Task directions =
Print, word for word, every line from the beginning of the listing up to and including the line with "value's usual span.". Pictures are to be excluded.

Data block =
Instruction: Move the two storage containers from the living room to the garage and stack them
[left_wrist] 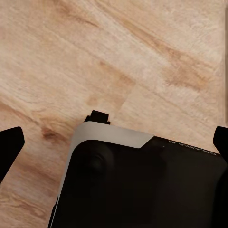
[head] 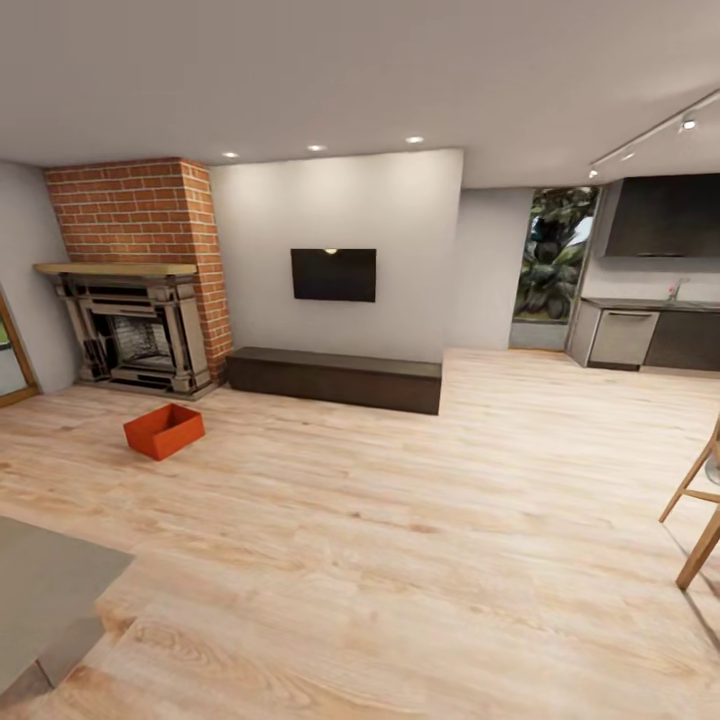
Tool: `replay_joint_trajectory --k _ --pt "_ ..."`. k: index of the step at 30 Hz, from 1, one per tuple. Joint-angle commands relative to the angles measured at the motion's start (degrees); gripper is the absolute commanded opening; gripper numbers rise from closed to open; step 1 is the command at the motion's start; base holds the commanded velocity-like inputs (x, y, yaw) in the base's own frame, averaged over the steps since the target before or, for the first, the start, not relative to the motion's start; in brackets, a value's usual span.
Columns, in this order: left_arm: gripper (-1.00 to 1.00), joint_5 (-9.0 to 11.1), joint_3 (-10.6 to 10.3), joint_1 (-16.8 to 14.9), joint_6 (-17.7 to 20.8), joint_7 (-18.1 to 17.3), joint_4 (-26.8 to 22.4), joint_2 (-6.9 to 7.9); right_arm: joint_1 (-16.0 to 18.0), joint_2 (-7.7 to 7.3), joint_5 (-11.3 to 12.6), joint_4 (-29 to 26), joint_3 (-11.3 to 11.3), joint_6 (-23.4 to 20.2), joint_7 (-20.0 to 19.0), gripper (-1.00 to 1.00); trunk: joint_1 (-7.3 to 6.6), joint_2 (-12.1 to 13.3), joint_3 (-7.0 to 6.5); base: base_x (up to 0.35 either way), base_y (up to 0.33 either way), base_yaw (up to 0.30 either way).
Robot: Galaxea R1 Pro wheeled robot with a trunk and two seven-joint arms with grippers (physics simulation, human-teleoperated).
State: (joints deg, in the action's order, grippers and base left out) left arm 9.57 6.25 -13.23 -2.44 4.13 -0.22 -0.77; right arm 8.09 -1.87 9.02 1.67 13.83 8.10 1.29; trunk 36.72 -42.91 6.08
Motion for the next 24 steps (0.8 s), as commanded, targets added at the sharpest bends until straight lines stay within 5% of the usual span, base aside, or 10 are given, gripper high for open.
replay_joint_trajectory --k 1,24 --pt "1.00 0.10 0.43 -0.05 -0.20 0.09 0.04 -0.02 0.08 0.02 0.56 0.18 0.49 0.34 0.03 1.00 0.05 -0.07 0.09 0.334 0.000 0.000" --pt "1.00 0.10 0.43 -0.05 -0.20 0.09 0.04 -0.02 0.08 0.02 0.56 0.18 0.49 0.34 0.03 1.00 0.05 -0.07 0.09 0.334 0.000 0.000"
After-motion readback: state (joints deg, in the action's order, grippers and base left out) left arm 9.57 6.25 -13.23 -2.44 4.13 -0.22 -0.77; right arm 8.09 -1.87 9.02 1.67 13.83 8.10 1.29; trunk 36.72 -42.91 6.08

Response area =
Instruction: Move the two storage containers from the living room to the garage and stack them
[left_wrist] 
[head] 
Tool: `replay_joint_trajectory --k _ --pt "_ ..."`. k: index of the step at 30 Hz, from 1, one per tuple. Joint-angle commands relative to the angles measured at the motion's start (degrees); gripper is the absolute commanded opening; gripper numbers rise from closed to open; step 1 is the command at the motion's start; base holds the commanded velocity-like inputs (x, y, yaw) in the base's own frame, averaged over the steps since the target before or, for the first, the start, not relative to the motion's start; in brackets, a value's usual span.

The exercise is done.